GOAL OF THE EXERCISE:
Please transcribe the listing below in full and word for word, without its pictures.
[THE DATA]
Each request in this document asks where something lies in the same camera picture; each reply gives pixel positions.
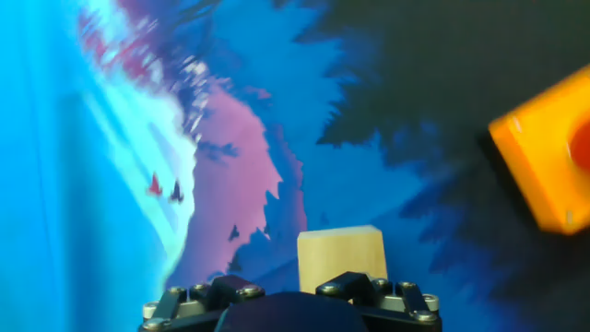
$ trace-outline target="red sailboat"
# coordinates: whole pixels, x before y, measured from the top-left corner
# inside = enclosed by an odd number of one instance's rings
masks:
[[[147,189],[147,194],[160,197],[162,195],[162,187],[159,186],[158,176],[154,172],[151,176],[151,185]]]

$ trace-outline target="red button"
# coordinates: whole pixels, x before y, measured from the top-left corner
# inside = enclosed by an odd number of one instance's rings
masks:
[[[576,166],[590,173],[590,122],[583,124],[573,135],[570,155]]]

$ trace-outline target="printed backdrop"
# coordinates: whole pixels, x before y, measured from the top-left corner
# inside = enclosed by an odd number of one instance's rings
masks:
[[[296,290],[300,231],[365,224],[447,331],[586,330],[590,241],[523,223],[476,136],[590,60],[590,3],[2,7],[13,330],[135,330],[165,286],[226,273]],[[20,296],[39,284],[50,308]]]

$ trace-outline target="dark tree silhouette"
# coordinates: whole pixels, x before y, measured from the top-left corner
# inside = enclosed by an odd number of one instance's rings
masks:
[[[512,271],[493,283],[491,299],[518,303],[540,331],[587,329],[590,238],[531,227],[478,137],[492,119],[590,62],[589,15],[585,1],[339,0],[298,39],[350,30],[374,39],[370,65],[330,74],[357,81],[341,84],[346,98],[318,144],[364,144],[379,133],[386,163],[425,160],[421,174],[433,185],[402,215],[436,215],[422,236],[444,242],[432,270],[471,264],[458,243],[491,253],[477,273]],[[483,288],[482,280],[470,282]]]
[[[239,238],[240,237],[240,232],[238,231],[238,226],[237,225],[233,225],[233,228],[231,229],[231,234],[230,234],[230,238],[228,239],[229,242],[232,242],[233,239]]]

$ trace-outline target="orange object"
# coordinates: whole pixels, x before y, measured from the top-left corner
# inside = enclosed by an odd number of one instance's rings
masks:
[[[489,130],[540,229],[571,235],[590,226],[590,66]]]
[[[570,155],[573,163],[590,173],[590,122],[585,122],[570,141]]]

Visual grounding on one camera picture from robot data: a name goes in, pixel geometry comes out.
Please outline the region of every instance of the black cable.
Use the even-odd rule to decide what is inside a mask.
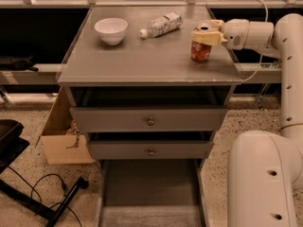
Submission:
[/THE DATA]
FINISHED EXERCISE:
Each request in this document asks where something lies in the same camera picture; each reply gives pixel positions.
$ trace-outline target="red sailboat"
# coordinates: whole pixels, x before y, measured from the top-left corner
# inside = enclosed by an odd number of one instance's rings
masks:
[[[147,189],[147,194],[160,197],[162,195],[162,187],[159,186],[158,176],[154,172],[151,176],[151,185]]]

$ trace-outline target="red button"
# coordinates: whole pixels, x before y, measured from the top-left corner
# inside = enclosed by an odd number of one instance's rings
masks:
[[[576,166],[590,173],[590,122],[583,124],[573,135],[570,155]]]

$ trace-outline target="printed backdrop"
# coordinates: whole pixels, x before y, measured from the top-left corner
# inside = enclosed by an odd number of one instance's rings
masks:
[[[296,290],[300,231],[365,224],[447,331],[586,330],[590,241],[523,223],[476,136],[590,60],[590,3],[2,7],[13,330],[135,330],[165,286],[226,273]],[[20,296],[39,284],[50,308]]]

$ trace-outline target="dark tree silhouette"
# coordinates: whole pixels, x before y, measured from the top-left corner
# inside = enclosed by an odd number of one instance's rings
masks:
[[[512,271],[493,283],[491,299],[518,303],[540,331],[587,329],[590,238],[531,227],[478,137],[492,119],[590,62],[589,15],[585,1],[339,0],[298,39],[350,30],[374,39],[370,65],[330,74],[357,81],[341,84],[346,98],[318,144],[364,144],[379,133],[386,163],[425,160],[421,174],[433,185],[402,215],[436,215],[422,236],[444,242],[432,270],[471,264],[458,243],[491,253],[477,273]],[[483,288],[482,280],[470,282]]]
[[[239,238],[240,237],[240,232],[238,231],[238,226],[237,225],[233,225],[233,228],[231,229],[231,234],[230,234],[230,238],[228,239],[229,242],[232,242],[233,239]]]

$ trace-outline target="orange object"
# coordinates: whole pixels, x before y, measured from the top-left corner
# inside = enclosed by an odd number of one instance's rings
masks:
[[[489,130],[540,229],[571,235],[590,226],[590,66]]]
[[[570,155],[573,163],[590,173],[590,122],[585,122],[570,141]]]

Visual grounding on one camera picture from robot data: a name goes in, pixel geometry comes out.
Please outline the region of every instance of the black cable.
Use the even-odd rule to decide what is inside a mask.
Submission:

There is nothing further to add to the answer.